WHAT THE EXERCISE ASKS: Copy out the data line by line exactly, from its start to the line bearing "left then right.", inclusive.
■ ■ ■ ■ ■ ■ ■
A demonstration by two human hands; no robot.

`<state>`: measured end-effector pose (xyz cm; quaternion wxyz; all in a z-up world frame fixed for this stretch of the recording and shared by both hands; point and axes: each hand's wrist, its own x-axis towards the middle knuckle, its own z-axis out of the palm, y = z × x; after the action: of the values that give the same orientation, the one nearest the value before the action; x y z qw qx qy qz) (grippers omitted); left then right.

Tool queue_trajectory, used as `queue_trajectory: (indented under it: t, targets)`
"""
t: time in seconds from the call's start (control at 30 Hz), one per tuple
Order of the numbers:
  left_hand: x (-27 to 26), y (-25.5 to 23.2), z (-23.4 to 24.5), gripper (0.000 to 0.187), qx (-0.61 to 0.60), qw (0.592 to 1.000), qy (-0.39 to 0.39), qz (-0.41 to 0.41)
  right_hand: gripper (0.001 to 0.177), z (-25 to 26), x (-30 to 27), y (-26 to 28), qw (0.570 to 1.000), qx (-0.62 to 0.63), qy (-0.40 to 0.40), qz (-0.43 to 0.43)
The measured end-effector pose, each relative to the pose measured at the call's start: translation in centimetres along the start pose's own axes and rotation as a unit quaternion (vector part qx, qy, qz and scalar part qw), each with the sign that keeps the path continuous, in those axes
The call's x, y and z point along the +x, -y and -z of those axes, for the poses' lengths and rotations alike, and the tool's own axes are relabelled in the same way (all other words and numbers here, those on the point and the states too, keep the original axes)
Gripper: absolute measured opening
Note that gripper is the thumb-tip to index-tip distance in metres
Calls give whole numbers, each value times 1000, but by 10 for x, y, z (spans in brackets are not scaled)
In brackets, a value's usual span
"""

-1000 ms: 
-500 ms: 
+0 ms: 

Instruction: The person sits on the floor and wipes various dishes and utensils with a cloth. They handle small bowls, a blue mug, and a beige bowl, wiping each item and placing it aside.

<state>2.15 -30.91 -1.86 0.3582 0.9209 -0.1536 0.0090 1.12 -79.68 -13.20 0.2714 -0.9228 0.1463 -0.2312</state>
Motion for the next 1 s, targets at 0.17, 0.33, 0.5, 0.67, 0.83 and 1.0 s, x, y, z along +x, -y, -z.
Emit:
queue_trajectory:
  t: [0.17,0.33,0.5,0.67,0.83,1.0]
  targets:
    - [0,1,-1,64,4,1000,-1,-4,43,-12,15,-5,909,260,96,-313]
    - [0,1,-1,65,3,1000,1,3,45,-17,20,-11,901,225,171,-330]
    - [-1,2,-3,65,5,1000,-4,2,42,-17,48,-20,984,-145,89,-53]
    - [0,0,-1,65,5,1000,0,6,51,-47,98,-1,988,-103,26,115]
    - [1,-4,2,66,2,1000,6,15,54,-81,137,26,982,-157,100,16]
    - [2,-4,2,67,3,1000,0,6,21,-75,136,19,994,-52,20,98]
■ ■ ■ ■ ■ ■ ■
ANSWER TO THIS TASK:
A demonstration by two human hands; no robot.

`<state>`: measured end-effector pose (xyz cm; quaternion wxyz; all in a z-up world frame fixed for this stretch of the recording and shared by both hands; point and axes: each hand's wrist, its own x-axis towards the middle knuckle, its own z-axis out of the palm, y = z × x; after the action: of the values that give the same orientation, the one nearest the value before the action; x y z qw qx qy qz) (grippers omitted); left then right.

Nothing else remains in this exercise.